■ **About this task**
List, from the lines below, each one with "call" in it.

○ ○ ○

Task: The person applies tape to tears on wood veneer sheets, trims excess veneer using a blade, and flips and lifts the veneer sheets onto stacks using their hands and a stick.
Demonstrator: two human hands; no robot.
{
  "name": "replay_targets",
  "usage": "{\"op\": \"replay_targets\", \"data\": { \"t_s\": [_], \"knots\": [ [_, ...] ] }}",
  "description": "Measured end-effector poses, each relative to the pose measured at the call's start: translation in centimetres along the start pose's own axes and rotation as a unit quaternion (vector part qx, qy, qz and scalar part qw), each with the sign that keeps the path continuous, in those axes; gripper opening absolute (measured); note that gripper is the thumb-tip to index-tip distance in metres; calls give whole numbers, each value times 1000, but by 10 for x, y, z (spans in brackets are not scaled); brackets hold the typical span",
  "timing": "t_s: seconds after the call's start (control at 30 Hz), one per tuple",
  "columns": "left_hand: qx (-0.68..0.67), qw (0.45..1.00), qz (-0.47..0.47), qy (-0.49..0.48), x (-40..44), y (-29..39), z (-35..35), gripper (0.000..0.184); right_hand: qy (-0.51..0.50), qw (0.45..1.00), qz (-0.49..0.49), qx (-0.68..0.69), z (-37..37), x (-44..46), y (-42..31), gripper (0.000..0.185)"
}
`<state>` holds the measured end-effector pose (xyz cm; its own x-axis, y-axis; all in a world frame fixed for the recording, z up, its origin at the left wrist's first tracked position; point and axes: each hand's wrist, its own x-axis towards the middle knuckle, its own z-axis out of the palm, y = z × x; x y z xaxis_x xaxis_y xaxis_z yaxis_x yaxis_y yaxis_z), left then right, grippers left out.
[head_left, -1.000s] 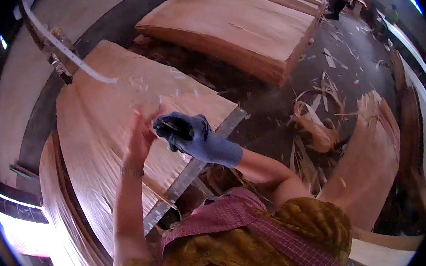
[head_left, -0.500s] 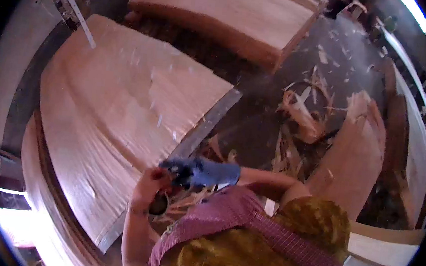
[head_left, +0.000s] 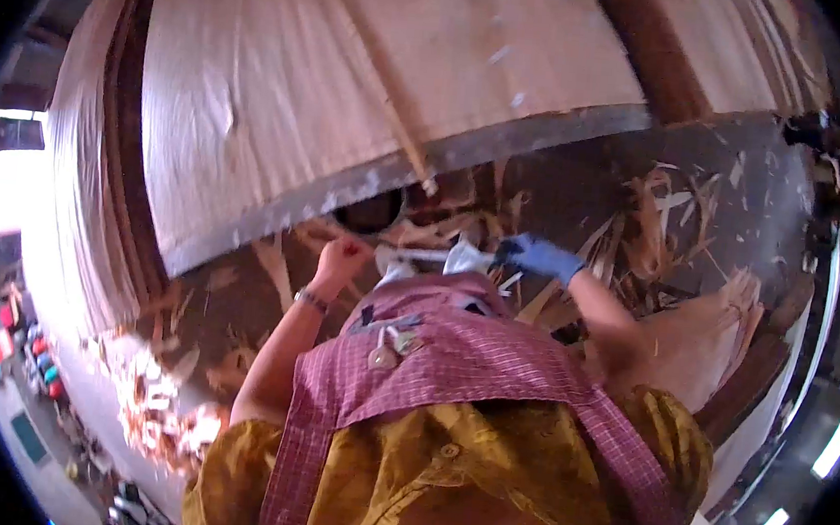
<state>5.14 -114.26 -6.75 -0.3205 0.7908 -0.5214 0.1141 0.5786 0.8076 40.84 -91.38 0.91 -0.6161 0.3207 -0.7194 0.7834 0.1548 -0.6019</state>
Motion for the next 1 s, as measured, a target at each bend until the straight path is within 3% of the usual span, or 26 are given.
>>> {"op": "replay_targets", "data": {
  "t_s": [0.03,0.07,0.1,0.17,0.2,0.23,0.27,0.3,0.33,0.37,0.4,0.47,0.53,0.6,0.7,1.0],
  "knots": [
    [-17,997,-74,7,-6,16,-4,17,48,998,-1,-38,-1,6,5,43],
    [-67,996,-54,15,11,-12,2,21,95,993,0,-73,-8,14,13,41],
    [-7,995,-79,59,19,-16,6,22,181,968,15,-170,-9,20,18,40],
    [28,995,-67,69,53,-57,15,23,322,885,24,-336,-3,21,8,39],
    [-14,992,-103,76,62,-50,16,27,375,835,16,-402,1,15,-10,39],
    [34,989,-70,128,74,-41,26,36,426,778,4,-461,6,28,-12,39],
    [181,966,25,184,95,-60,29,42,413,866,-39,-279,25,55,2,37],
    [326,910,120,227,118,-97,37,49,381,918,-73,-82,62,92,29,35],
    [460,822,215,258,127,-121,40,56,359,931,-54,47,83,109,22,32],
    [418,873,75,241,123,-100,38,60,344,922,-30,175,105,127,15,30],
    [410,880,32,236,127,-88,39,59,349,908,40,227,121,140,-16,28],
    [411,880,23,237,131,-83,43,57,272,878,-27,392,134,172,-46,28],
    [417,877,31,237,137,-83,46,55,255,912,89,307,131,197,-70,29],
    [424,874,65,229,151,-85,46,53,240,933,121,241,136,208,-74,30],
    [412,882,108,203,167,-82,44,50,227,944,94,218,146,230,-75,30],
    [272,953,36,126,109,-51,13,42,161,955,30,247,148,204,-81,32]
  ]
}}
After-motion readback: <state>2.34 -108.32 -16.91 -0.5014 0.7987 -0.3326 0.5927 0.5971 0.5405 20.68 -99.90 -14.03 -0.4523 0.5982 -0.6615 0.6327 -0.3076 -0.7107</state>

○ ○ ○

■ **Exercise answer**
  "description": "Measured end-effector poses, each relative to the pose measured at the call's start: translation in centimetres along the start pose's own axes and rotation as a unit quaternion (vector part qx, qy, qz and scalar part qw), each with the sign that keeps the path continuous, in those axes; gripper opening absolute (measured); note that gripper is the thumb-tip to index-tip distance in metres; calls give whole numbers, each value times 1000, but by 10 for x, y, z (spans in brackets are not scaled); brackets hold the typical span",
  "timing": "t_s: seconds after the call's start (control at 30 Hz), one per tuple",

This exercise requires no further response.